While this Easter season finds most families searching out fuzzy, yellow chicks or long-eared rabbits, we've opted for a tribble.*
Serious discussion regarding new animals to our Homestead began several months ago. My daughter has been championing for a horse for the past six years, but my son would prefer a squirrel. My husband, Hank, tends to lean towards the more exotic fish and reptiles. I have always maintained furry and cuddly as my highest priorities (and yes, sheep qualify). So imagine my surprise when Hank walked through the door last night with this little guy, quietly nestled in the crook of his arm. "I went to the pet store looking for a beta!" were the first words out of his mouth.

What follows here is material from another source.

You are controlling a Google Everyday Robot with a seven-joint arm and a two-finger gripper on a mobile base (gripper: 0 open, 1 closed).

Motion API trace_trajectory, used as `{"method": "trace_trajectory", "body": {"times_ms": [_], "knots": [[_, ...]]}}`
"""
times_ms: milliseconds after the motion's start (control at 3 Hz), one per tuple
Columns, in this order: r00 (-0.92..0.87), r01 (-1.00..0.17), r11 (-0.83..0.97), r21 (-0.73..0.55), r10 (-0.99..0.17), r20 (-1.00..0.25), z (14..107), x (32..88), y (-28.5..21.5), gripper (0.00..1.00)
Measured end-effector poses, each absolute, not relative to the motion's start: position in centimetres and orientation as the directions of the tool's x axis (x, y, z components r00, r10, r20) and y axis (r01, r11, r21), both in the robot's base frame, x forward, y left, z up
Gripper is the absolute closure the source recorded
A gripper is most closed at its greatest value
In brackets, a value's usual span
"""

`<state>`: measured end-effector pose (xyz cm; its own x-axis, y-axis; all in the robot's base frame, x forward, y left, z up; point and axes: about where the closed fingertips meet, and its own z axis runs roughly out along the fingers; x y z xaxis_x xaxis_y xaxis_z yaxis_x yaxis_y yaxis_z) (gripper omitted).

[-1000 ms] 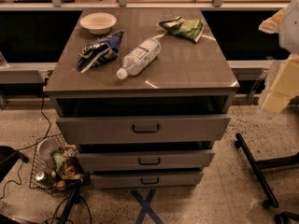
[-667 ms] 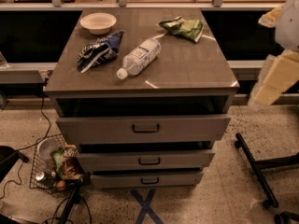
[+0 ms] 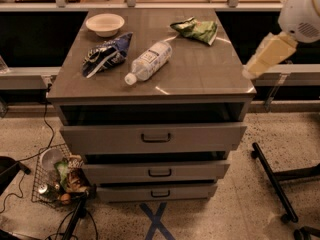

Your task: Move green jalapeno chip bag near paper bowl

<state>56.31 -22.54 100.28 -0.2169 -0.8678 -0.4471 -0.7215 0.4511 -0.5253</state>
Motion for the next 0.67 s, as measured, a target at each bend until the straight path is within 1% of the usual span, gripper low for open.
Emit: {"method": "trace_trajectory", "body": {"times_ms": [333, 667], "knots": [[-0.162, -0.592, 0.57, -0.57, -0.777, -0.608, 102.2, 64.5, -23.2, 0.0], [-0.123, -0.54, 0.628, -0.561, -0.718, -0.685, 102.9, 69.0, -23.3, 0.0]]}}
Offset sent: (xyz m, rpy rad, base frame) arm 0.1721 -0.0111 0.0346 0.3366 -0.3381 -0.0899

|This was the immediate response.|
The only bonafide farm animal that is noticeably lacking on our Homestead is, in fact, a horse. And Hank turns into a big softee whenever it comes to our daughter. So naturally, the animal talk revolved mostly around the how and when of getting a horse. Hank has been bombarding my inbox with emails linking me back to craigslist posts for horses, ponies and even miniature donkeys. But now I realize that it was the classic bait and switch. Slowly I was bracing for the large-scale commitment of a horse which made my acceptance of this small, unassuming guinea pig almost a guarantee.

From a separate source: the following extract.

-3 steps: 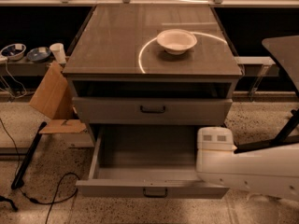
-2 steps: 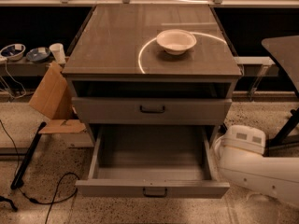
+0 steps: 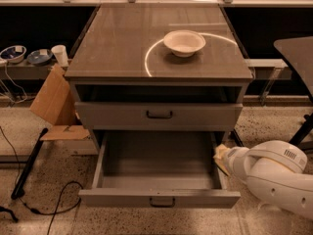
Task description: Pick sponge from middle drawer and place on counter
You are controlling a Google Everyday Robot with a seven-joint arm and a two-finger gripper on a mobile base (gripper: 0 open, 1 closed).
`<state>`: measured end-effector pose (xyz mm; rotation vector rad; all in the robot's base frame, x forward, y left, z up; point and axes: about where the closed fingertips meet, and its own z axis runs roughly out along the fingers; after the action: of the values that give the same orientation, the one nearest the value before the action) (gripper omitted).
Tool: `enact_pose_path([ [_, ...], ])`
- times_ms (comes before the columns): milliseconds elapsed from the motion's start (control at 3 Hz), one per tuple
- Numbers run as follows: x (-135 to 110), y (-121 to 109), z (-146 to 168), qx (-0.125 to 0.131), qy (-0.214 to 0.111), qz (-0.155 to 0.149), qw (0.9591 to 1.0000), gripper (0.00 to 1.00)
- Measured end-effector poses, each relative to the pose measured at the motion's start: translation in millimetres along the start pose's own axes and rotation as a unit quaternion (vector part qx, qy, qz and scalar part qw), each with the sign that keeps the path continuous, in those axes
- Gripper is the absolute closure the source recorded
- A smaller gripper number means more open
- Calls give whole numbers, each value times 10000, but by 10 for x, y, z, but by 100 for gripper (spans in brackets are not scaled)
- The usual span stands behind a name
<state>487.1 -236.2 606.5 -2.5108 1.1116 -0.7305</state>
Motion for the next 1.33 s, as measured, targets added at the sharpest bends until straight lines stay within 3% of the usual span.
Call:
enact_pose_path([
  [333, 20, -137, -30, 250, -3, -138, 9996, 100],
  [667, -9, -93, -42, 301, -36, -124, 9995, 100],
  [1333, -17, -14, -334, 1236, -76, 40, 9923, 100],
])
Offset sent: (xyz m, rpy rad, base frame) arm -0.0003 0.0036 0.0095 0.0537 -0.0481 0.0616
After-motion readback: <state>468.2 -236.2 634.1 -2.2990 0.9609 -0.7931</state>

Admittedly Mr. Tribble, as he's been named, does meet my requirements of fuzzy and cuddly. He's quiet and stays put. Perhaps most importantly he's distracting my daughter from the whole horse conundrum. I've been okay with taking on all sorts of farm animals over the years (chickens, sheep, ducks, turkeys, geese, steers, pigs), but horses are intimidating because I have no experience with them whatsoever. Intimidating and expensive. And they live forever!

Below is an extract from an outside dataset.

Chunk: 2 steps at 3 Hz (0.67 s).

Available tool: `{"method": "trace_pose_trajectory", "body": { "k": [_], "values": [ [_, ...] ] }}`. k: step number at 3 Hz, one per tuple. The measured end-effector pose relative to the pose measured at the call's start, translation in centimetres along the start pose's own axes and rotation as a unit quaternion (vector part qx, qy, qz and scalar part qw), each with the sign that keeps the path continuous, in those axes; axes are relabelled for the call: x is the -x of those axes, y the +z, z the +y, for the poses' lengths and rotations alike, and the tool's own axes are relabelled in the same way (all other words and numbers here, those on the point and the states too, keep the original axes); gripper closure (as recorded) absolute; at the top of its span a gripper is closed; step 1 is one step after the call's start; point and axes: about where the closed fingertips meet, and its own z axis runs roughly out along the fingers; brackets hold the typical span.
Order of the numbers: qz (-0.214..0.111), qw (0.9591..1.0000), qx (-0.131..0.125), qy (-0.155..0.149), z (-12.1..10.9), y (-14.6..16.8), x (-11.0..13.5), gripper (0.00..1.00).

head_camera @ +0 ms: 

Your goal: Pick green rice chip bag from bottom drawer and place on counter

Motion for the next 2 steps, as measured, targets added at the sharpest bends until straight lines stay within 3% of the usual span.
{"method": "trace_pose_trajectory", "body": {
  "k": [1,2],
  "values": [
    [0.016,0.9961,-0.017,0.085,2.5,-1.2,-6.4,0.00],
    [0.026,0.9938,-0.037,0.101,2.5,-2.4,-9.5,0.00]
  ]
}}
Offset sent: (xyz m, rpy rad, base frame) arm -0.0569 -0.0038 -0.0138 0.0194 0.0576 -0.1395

So perhaps I can stall on the horse for a few months months yet. Shouldn't we wait at least until the pastures come in? And maybe after lambing? And after shearing (I could keep up this line of defense forever)? In the meantime, the kids are thrilled with Mr. Tribble. They were even up early before school to pet and feed him. Boy, do they feed him! So Hank did good, even if it was a complete surprise. I suppose it's only fair considering how many kittens I've brought home without consulting him first.
* And in case you're not a Star Trek fan, a tribble is a faceless, fuzzball alien critter from a classic episode entitle "The Trouble with Tribbles."